None of those things on their own were supposed to 'save the city'...all of those things together combined with other things happening now and in the near future MAY very well 'save the city', but to use your quote 'nice overreaction'.

I do not want Detroit 'to rot' just like I would not want the city I live in to 'rot'...I am sure you do not want the city you live in to 'rot'.

The culture of ineptness is being addressed. I am as frustrated with the council and the old mayor etc etc as anyone else, but I am not putting it ALL on the city and the people who live/work down there.

I am glad you can afford to pay above average wages. Are these people you are paying above average wages for, 16 year old teenagers? I do not go to Little Caesars very often, but when I do the people working there are teenagers. How much above average are you paying? I do not know how much Illitch is paying the kids working in his pizza shops (he does not own every Little Caesars BTW and some are independently owned so...), but maybe he IS also paying 'above average'?

I have little to no confidence that balancing the budget or declaring bankruptcy will in away change the culture of corruption, racism and the sense of entitlement that seems to exist in the city. I have no memory whatsoever of a thriving, vibrant city of Detroit and don't ever see it happening in my lifetime and feel no sense of obligation to do anything to help the city succeed. I have no doubt that if somehow Kwame could get out of his prison sentence, he'd be re-elected. He clearly never did anything wrong, it's just the white people out to get him.

The casinos have been built and are successful, Comerica and Ford Field have been up and operating for years, the SuperBowl has been here, the All Star game, the Final Four, the Grand Prix, but what has changed? There's a few small pockets of decent areas, but overall the city is a dump, vacant buildings everywhere, you can't get an ambulance or a police car to respond, the schools are a disaster, Belle Isle, you know, that city jewel that Whitey Massa Snider is trying to steal from the poor citizens of Detroit is a wasteland....and one more arena is going to change all that? I'm not seeing it. Lord Stanley is right. The economic windfall that new stadiums are supposed to bring to the city is just another marketing ploy by successful business people. I can't imagine why any public funds would be used for such a project.

I never suggested that the kids at LC or the Toilet Tong workers at the Joe should get $20 an hour. But Ilitch is often commended for how well he treats his employees. But I don't think he treats those down at the lower end of the food chain as well as he treats the professional athletes based on what I have heard, but do not know it to be fact.

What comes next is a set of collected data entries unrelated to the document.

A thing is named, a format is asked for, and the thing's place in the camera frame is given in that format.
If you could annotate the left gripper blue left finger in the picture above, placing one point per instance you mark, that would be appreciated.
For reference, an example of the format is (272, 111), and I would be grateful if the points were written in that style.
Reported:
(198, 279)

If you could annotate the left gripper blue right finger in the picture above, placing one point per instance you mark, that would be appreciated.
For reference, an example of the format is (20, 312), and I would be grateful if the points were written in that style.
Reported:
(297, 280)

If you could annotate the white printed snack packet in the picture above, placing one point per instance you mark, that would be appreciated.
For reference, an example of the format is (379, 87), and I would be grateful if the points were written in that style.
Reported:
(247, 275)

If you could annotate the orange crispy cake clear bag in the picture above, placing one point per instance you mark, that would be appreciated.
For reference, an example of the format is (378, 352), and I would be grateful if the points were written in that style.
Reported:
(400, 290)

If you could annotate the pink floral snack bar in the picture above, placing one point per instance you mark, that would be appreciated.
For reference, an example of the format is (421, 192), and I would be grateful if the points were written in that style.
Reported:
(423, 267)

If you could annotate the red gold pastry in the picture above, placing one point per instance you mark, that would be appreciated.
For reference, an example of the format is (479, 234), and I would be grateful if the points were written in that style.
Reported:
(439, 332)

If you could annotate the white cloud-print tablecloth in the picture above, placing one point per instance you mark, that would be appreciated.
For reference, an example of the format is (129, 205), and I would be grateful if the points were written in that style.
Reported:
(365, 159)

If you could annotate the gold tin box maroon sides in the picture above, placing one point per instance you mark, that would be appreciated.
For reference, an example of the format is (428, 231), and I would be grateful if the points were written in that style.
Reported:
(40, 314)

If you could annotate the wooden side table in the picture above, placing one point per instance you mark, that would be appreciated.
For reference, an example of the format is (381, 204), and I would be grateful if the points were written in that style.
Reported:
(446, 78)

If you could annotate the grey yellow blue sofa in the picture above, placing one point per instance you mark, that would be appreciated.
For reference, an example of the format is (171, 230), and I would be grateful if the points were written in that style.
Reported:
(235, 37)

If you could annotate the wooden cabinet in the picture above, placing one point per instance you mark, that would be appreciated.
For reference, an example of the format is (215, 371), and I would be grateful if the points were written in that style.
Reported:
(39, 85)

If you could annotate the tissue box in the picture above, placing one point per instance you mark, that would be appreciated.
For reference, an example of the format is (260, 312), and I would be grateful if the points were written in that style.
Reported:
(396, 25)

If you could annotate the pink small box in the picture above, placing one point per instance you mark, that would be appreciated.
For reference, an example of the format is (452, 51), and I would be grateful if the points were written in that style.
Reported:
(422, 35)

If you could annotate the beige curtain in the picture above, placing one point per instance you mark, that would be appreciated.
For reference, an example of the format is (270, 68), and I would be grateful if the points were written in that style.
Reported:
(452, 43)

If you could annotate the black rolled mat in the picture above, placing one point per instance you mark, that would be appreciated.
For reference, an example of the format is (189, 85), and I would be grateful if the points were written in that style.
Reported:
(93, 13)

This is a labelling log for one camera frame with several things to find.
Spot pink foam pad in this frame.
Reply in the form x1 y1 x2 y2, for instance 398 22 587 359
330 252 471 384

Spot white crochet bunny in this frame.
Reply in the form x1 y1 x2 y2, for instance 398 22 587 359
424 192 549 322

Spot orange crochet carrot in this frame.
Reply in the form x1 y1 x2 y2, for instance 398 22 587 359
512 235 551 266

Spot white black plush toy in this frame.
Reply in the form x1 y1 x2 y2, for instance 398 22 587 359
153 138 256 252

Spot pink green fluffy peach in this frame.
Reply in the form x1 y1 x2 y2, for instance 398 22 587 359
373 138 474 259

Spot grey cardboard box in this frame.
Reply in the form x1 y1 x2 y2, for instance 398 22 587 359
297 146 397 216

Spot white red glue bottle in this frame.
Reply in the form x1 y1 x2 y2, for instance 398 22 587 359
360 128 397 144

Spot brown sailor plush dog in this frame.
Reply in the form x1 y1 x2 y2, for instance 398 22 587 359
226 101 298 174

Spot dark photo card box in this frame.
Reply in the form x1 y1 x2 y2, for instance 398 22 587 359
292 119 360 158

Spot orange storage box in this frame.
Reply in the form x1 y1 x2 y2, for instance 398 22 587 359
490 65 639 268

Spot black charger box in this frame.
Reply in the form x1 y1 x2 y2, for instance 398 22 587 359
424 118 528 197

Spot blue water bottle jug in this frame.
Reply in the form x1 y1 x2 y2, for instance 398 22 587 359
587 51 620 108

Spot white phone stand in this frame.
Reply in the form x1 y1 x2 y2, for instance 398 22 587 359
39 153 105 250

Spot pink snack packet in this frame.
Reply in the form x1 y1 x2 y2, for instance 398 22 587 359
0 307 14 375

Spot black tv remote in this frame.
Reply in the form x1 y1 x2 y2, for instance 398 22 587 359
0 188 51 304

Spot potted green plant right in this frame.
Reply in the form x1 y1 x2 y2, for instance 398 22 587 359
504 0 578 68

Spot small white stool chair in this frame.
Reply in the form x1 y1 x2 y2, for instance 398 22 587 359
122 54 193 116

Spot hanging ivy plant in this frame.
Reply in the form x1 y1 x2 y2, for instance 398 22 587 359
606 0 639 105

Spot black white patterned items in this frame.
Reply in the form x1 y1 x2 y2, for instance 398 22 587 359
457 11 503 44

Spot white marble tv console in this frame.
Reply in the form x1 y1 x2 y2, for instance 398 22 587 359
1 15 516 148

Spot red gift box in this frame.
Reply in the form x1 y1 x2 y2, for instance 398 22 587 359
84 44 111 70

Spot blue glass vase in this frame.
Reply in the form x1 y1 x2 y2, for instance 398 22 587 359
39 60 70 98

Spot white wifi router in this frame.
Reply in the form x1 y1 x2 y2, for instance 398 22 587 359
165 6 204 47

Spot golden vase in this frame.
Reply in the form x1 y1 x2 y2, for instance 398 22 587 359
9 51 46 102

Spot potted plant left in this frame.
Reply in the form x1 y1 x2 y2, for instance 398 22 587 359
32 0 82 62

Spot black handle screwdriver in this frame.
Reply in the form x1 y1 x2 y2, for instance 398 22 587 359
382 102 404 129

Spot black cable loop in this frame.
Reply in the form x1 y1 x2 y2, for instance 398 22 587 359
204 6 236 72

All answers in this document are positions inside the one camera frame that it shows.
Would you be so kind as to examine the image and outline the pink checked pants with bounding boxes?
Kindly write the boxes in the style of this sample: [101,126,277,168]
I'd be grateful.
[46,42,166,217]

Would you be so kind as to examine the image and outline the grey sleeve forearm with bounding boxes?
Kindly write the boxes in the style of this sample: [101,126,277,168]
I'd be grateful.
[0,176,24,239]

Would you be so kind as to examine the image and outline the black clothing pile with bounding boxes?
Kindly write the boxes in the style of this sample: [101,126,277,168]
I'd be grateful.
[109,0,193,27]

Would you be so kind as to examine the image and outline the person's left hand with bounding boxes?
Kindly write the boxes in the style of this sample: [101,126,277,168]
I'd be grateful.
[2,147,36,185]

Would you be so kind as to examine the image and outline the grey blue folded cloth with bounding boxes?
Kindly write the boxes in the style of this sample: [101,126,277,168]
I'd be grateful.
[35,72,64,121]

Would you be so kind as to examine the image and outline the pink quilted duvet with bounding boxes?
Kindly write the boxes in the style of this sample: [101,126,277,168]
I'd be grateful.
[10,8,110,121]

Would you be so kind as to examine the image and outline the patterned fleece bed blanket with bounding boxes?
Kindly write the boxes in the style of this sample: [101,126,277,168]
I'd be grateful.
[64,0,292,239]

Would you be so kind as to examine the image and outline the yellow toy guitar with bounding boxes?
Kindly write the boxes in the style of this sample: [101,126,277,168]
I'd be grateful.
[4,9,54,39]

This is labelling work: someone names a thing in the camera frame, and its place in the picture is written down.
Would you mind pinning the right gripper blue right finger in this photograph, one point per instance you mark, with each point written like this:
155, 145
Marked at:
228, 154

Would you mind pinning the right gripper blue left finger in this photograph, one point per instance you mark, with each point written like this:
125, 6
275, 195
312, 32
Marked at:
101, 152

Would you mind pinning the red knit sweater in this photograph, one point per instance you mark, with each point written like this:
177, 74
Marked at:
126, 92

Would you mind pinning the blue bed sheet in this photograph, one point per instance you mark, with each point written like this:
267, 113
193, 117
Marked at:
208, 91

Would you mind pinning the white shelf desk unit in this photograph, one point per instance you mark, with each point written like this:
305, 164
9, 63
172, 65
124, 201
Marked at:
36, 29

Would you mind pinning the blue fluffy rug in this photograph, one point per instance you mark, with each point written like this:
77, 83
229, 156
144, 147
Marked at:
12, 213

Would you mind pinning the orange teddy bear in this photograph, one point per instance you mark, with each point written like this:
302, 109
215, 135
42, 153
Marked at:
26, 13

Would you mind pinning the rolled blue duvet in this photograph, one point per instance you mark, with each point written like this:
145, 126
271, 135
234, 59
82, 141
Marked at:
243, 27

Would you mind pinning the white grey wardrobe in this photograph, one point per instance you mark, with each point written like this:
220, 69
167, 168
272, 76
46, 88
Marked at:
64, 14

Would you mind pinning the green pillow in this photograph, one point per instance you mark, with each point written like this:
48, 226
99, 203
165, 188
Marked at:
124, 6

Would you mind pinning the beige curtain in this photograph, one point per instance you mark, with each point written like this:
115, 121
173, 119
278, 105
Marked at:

Just a wild guess, but I'm pretty sure Mike Ilitch is in a better financial position than I am to pay his employees. The nature of my business is not conducive to hiring teenagers. For comparison, others in my field hire girls right out of high school and pay $8/hr. I prefer more experienced mature professionals and the lowest salary for the same position is $17/hr and the highest is $22/hr. with benefits (all are part time). The low turnover rate, not having to be constantly placing ads, interviewing and training,not having to worry about staff showing up for work, not having to deal with complaints about an unqualified staff.....It's worth the extra investment for me on a personal and professional level.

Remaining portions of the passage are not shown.